### About this task:
All that is wanted is a word-for-word retyping of the lines from the one containing "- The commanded" through the end of the material below.

Collected data: Begin

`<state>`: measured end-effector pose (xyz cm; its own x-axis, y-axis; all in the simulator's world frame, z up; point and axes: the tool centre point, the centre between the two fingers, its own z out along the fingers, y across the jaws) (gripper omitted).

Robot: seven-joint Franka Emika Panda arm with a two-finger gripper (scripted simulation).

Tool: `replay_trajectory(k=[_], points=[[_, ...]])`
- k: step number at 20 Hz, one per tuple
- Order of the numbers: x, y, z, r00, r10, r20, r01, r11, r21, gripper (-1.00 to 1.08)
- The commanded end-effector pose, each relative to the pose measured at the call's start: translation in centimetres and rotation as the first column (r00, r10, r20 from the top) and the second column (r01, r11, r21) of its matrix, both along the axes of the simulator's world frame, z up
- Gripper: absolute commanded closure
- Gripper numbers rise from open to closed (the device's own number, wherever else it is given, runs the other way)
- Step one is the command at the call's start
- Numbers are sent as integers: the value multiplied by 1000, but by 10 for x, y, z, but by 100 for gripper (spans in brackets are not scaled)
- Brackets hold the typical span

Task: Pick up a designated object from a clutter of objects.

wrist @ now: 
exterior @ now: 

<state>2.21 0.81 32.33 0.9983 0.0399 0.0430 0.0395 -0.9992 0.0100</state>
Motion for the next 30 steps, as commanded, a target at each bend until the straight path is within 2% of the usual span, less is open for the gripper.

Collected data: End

### Response to this task:
- The commanded end-effector pose, each relative to the pose measured at the call's start: translation in centimetres and rotation as the first column (r00, r10, r20 from the top) and the second column (r01, r11, r21) of its matrix, both along the axes of the simulator's world frame, z up
- Gripper: absolute commanded closure
- Gripper numbers rise from open to closed (the device's own number, wherever else it is given, runs the other way)
- Step one is the command at the call's start
- Numbers are sent as integers: the value multiplied by 1000, but by 10 for x, y, z, but by 100 for gripper (spans in brackets are not scaled)
- Brackets hold the typical span

Task: Pick up a designated object from a clutter of objects.

wrist @ now: 
exterior @ now: 

<state>2.21 0.81 32.33 0.9983 0.0399 0.0430 0.0395 -0.9992 0.0100</state>
Motion for the next 30 steps, as commanded, a target at each bend until the straight path is within 2% of the usual span, less is open for the gripper.

Nothing further remains to be added to the answer.